─── Data to process ───

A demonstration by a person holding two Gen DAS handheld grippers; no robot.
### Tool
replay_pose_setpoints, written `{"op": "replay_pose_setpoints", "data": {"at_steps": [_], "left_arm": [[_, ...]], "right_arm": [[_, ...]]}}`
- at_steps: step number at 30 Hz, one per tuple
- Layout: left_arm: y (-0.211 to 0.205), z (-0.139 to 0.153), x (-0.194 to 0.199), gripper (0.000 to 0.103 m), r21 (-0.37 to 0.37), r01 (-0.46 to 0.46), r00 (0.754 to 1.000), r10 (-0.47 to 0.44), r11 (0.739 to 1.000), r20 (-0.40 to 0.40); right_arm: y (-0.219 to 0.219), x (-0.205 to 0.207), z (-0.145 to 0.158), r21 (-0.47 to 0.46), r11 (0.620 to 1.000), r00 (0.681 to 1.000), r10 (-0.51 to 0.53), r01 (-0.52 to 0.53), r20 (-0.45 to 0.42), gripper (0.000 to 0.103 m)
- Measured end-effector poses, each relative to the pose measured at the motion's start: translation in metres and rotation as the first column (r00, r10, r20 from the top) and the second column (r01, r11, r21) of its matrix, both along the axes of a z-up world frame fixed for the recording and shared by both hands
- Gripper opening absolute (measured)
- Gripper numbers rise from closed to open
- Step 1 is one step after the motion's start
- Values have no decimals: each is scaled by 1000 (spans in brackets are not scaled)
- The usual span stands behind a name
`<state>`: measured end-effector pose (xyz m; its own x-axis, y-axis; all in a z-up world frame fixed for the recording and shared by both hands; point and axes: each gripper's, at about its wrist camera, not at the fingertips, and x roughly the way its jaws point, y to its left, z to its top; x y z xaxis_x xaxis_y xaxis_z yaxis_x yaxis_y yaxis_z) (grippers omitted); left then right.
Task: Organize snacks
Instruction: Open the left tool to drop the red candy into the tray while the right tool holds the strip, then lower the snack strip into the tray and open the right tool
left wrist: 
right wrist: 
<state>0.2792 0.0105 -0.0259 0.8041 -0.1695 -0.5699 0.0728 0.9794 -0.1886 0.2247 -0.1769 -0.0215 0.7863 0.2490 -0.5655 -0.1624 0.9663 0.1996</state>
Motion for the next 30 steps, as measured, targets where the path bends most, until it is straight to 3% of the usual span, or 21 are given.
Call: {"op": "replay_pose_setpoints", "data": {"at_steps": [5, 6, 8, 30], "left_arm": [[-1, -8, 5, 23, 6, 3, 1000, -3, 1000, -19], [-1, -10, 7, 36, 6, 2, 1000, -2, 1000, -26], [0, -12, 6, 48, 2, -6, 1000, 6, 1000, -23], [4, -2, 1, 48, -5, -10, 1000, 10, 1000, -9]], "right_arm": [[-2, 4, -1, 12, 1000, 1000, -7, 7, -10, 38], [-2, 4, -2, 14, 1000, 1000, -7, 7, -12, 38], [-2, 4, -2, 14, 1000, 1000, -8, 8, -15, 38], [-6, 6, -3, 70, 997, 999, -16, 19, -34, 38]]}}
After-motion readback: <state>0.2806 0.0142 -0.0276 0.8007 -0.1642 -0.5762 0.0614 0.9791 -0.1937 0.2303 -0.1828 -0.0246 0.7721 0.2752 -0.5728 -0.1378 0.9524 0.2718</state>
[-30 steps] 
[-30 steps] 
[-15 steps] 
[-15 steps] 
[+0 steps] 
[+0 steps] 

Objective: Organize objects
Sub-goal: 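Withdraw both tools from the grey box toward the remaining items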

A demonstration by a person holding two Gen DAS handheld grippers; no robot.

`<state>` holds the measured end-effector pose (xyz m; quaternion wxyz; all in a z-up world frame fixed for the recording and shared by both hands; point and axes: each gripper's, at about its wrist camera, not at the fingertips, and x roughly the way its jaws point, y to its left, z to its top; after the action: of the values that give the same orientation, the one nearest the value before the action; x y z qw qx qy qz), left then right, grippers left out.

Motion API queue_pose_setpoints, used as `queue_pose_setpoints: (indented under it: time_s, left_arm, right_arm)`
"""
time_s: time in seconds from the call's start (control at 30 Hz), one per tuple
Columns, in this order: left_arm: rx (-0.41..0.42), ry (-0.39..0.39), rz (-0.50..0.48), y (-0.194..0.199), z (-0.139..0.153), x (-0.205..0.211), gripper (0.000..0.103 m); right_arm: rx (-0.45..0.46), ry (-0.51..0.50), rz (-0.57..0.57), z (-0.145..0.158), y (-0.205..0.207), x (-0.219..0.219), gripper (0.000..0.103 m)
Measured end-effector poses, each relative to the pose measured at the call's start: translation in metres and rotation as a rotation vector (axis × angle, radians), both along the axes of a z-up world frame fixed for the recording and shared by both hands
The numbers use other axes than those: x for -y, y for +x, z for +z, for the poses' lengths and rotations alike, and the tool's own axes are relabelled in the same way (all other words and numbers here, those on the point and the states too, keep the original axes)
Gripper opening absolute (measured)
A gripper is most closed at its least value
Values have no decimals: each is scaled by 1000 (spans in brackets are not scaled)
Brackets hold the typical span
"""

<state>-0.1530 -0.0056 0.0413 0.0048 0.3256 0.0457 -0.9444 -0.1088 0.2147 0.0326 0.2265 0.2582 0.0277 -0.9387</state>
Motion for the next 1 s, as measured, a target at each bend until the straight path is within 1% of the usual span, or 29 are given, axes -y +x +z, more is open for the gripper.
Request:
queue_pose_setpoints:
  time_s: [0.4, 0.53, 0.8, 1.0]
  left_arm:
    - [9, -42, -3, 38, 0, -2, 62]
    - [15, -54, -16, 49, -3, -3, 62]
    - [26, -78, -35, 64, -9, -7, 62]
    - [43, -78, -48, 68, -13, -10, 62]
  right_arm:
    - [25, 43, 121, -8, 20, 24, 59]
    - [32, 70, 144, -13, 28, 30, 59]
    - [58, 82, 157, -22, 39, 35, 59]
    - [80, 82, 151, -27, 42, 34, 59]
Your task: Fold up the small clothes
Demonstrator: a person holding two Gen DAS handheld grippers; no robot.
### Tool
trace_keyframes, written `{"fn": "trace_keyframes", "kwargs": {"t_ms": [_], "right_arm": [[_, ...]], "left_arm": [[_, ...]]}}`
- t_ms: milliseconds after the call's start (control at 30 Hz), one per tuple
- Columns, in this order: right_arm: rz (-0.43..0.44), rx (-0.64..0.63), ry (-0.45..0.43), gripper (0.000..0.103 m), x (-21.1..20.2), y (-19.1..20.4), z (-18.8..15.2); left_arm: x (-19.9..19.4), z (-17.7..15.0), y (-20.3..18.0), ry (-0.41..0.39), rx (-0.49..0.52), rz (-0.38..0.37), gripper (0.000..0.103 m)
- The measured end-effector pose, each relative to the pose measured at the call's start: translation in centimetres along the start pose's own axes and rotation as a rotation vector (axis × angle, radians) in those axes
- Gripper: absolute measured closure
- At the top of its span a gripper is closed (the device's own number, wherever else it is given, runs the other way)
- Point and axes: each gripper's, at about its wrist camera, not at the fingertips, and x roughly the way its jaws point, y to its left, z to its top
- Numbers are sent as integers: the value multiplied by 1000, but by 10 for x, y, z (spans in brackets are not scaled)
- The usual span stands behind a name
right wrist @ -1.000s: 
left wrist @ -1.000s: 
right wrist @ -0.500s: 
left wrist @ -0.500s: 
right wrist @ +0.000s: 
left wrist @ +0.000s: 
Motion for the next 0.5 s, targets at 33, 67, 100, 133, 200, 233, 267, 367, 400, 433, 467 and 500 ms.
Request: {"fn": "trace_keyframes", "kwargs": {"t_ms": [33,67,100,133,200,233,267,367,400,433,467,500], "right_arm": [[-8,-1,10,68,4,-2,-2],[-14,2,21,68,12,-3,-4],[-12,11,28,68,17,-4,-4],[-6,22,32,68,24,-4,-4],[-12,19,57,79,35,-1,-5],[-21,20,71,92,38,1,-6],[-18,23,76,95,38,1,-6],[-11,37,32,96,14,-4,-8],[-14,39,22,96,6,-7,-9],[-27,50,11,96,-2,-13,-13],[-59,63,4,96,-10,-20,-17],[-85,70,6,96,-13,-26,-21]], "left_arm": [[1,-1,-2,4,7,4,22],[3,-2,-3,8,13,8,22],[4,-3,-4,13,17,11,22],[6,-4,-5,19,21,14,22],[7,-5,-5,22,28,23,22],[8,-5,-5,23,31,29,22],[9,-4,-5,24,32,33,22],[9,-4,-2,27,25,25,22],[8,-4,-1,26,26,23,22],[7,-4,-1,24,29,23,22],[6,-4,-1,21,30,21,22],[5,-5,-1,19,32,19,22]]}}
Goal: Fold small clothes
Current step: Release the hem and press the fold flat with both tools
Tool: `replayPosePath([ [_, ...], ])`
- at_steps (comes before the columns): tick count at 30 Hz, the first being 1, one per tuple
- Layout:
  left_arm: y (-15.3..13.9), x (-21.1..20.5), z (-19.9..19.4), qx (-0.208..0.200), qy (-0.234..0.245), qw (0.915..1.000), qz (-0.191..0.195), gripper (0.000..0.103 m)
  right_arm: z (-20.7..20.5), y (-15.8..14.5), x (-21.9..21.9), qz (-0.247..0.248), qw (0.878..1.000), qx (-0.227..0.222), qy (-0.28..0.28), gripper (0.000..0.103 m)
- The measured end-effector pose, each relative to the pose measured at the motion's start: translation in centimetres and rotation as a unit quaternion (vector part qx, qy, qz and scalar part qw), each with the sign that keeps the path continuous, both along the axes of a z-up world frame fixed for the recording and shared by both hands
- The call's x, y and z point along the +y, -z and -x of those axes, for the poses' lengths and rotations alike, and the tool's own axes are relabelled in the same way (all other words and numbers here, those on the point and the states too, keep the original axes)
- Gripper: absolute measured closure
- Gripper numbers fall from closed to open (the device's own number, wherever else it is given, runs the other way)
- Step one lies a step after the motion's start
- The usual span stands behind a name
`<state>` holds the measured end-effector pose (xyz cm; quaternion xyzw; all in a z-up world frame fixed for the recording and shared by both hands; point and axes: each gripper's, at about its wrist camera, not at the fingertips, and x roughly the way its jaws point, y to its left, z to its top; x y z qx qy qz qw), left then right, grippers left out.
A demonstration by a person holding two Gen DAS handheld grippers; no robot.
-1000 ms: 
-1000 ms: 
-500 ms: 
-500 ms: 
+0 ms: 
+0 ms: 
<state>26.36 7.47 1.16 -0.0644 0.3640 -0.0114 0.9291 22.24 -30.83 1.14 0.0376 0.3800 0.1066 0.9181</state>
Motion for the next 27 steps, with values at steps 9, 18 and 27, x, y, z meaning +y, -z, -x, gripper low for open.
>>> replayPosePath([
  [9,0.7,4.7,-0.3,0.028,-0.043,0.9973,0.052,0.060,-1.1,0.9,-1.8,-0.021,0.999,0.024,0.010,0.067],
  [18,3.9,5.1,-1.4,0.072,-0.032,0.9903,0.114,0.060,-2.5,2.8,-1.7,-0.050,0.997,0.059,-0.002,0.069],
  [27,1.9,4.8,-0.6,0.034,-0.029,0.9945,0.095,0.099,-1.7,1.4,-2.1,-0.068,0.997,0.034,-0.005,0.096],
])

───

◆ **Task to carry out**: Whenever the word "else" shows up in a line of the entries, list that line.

◆ **Answer to this problem**:
- At the top of its span a gripper is closed (the device's own number, wherever else it is given, runs the other way)
- Gripper numbers fall from closed to open (the device's own number, wherever else it is given, runs the other way)

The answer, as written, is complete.